Wed 5/13, 11AM: Halim El-Dabh on "Classical Discoveries Goes Avant Garde"

Join Marvin Rosen and Classical Discoveries Goes Avant Garde welcome Egyptian-born American composer Halim El-Dabh this Wednesday 5/13 at 11 AM ET.

Halim El-Dabh is University Professor Emeritus of African Ethnomusicology at Kent State University, Kent, Ohio. He continues to teach African Cultural Expressions. He has conducted ethnomusicological research in the Congo, Egypt, Ethiopia, Guinea, Mali, Morocco, Niger, Nigeria, Senegal, South Africa, Sudan, and Zaire. Within the African Diaspora, his research includes Brazil, Jamaica, and the United States.

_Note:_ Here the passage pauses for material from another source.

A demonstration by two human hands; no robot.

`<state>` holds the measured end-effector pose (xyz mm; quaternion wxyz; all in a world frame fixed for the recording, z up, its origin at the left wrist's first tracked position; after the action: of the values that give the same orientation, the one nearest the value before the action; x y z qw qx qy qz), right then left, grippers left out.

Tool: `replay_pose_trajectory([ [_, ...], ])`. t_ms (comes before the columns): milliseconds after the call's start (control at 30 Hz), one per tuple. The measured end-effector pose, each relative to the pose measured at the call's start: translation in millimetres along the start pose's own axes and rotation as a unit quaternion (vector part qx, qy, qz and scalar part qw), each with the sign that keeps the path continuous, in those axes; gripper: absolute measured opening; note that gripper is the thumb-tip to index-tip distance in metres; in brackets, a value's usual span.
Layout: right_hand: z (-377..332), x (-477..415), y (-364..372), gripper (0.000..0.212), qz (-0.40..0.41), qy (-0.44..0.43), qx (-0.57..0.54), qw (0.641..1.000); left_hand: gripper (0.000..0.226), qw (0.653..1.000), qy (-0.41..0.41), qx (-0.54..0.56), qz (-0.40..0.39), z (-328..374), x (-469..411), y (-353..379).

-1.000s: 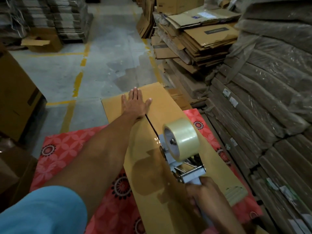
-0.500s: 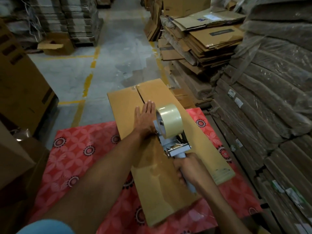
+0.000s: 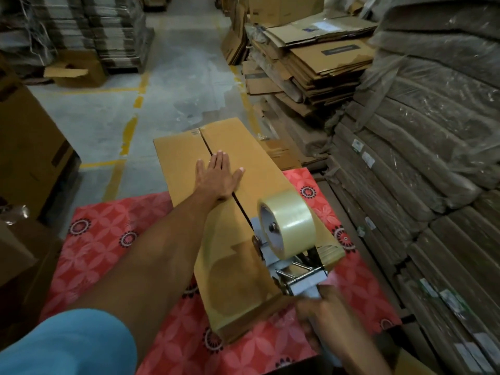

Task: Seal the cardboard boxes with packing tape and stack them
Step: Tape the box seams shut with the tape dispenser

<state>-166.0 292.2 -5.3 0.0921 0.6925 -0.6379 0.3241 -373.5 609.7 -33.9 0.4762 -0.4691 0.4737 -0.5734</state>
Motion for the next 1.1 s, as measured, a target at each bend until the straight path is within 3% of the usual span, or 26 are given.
replay_pose_trajectory([
  [133,5.3,2.3,7.4,0.018,0.02,0.011,-0.061,0.998,0.083,1.0,-0.015,0.021,-0.004,11.2,19.3,-3.5],
  [267,4.8,4.5,10.6,0.031,0.024,0.011,-0.121,0.992,0.081,0.998,0.048,0.038,-0.013,45.6,79.3,12.7],
  [333,4.4,7.1,14.7,0.024,0.025,0.013,-0.138,0.99,0.085,0.996,0.082,0.027,-0.015,57.1,105.1,20.2],
  [400,4.9,6.5,13.8,0.024,0.032,0.015,-0.121,0.992,0.093,0.995,0.094,0.012,-0.024,59.7,117.2,25.3],
  [533,7.2,1.4,7.1,0.015,0.057,-0.005,0.018,0.998,0.093,0.995,0.099,0.015,-0.031,59.5,124.6,22.8],
  [667,13.1,3.7,10.0,0.018,0.072,0.052,-0.092,0.992,0.09,0.994,0.096,0.009,-0.048,61.8,126.5,17.6],
  [733,12.7,7.2,10.7,0.015,0.069,0.042,-0.08,0.994,0.092,0.994,0.095,0.007,-0.053,62.1,128.7,17.5],
  [833,11.8,18.1,5.5,0.038,0.057,-0.002,-0.001,0.998,0.095,0.995,0.087,0.0,-0.057,61.0,133.8,16.0],
  [900,14.5,31.8,1.8,0.032,0.041,-0.028,0.061,0.997,0.084,0.995,0.085,-0.011,-0.054,63.1,134.7,15.3],
  [967,26.2,52.1,-2.7,0.017,0.04,-0.028,-0.009,0.999,0.074,0.996,0.076,0.009,-0.053,65.1,131.8,17.0],
  [1100,69.0,83.6,-10.4,0.016,0.068,-0.015,-0.037,0.997,0.086,0.997,0.05,0.018,-0.052,65.6,123.3,22.9],
])
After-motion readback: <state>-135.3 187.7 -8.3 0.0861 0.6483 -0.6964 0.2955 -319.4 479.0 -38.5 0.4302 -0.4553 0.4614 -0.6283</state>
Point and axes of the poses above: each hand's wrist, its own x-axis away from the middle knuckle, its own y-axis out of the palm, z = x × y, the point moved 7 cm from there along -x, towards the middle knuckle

Born in Cairo, Egypt on March 4, 1921, El-Dabh came to the United States in 1950, acquiring U.S. citizenship in 1961. After studies of Native American music in the American Southwest, he began studies with Aaron Copland and Irving Fine at the Berkshire Music Center in Massachusetts. Later, in New York’s vibrant musical scene, he developed close associations with such composers as Otto Luening, Vladimir Ussachevsky, Henry Cowell, John Cage, Alan Hovhaness, and Leonard Bernstein.

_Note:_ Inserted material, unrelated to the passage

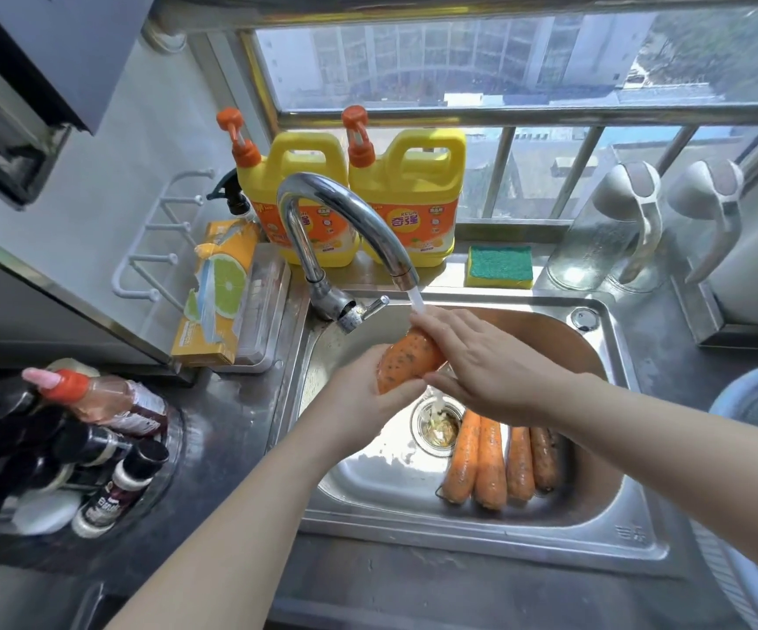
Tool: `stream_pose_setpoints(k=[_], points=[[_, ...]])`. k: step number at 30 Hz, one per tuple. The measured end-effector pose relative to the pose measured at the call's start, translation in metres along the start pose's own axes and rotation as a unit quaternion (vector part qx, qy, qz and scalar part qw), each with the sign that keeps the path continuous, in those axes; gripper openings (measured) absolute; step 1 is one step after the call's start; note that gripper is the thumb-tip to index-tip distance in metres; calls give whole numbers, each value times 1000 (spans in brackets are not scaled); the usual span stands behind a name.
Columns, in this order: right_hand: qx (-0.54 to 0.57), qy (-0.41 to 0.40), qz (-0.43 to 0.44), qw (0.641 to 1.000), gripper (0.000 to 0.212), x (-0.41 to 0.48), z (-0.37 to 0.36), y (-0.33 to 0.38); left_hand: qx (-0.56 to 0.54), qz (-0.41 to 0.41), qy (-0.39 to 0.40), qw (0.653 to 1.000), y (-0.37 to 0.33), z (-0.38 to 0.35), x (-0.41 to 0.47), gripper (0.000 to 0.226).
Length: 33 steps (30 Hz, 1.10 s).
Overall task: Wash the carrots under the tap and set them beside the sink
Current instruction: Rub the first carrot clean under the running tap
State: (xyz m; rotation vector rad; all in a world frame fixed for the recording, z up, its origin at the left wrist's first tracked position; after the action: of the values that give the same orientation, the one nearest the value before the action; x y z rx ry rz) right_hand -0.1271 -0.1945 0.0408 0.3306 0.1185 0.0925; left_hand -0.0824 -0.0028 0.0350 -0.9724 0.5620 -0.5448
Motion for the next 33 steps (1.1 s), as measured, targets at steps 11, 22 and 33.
stream_pose_setpoints(k=[11, 22, 33], points=[[-79, 88, -77, 990, 34, 34, 16, 14, 380, -98, 60, 918, -20, 11, 18, 54], [79, 193, -211, 955, 25, 56, 15, 7, 451, -128, -49, 882, -18, 13, 30, 40], [-89, -215, 37, 972, 30, 34, -16, 1, 66, 81, 131, 986, -20, 18, 40, 21]])
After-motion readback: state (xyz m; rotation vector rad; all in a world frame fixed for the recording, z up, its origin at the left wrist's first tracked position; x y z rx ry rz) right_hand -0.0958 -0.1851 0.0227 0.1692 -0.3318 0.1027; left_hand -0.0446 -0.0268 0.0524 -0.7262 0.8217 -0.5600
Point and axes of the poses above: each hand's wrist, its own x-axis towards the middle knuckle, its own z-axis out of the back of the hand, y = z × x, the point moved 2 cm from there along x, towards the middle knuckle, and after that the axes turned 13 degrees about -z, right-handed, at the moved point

Among his compositions are eleven operas, four symphonies, numerous ballets and orchestral pieces, chamber and electronic works, and works for various combinations of African, Asian, and Western instruments. His ethnomusicological researches, conducted on several continents, have led to unique creative syntheses in his works, which, while utilizing contemporary compositional techniques and new systems of notation, are frequently imbued with Near Eastern, African, or even Ancient Egyptian aesthetics.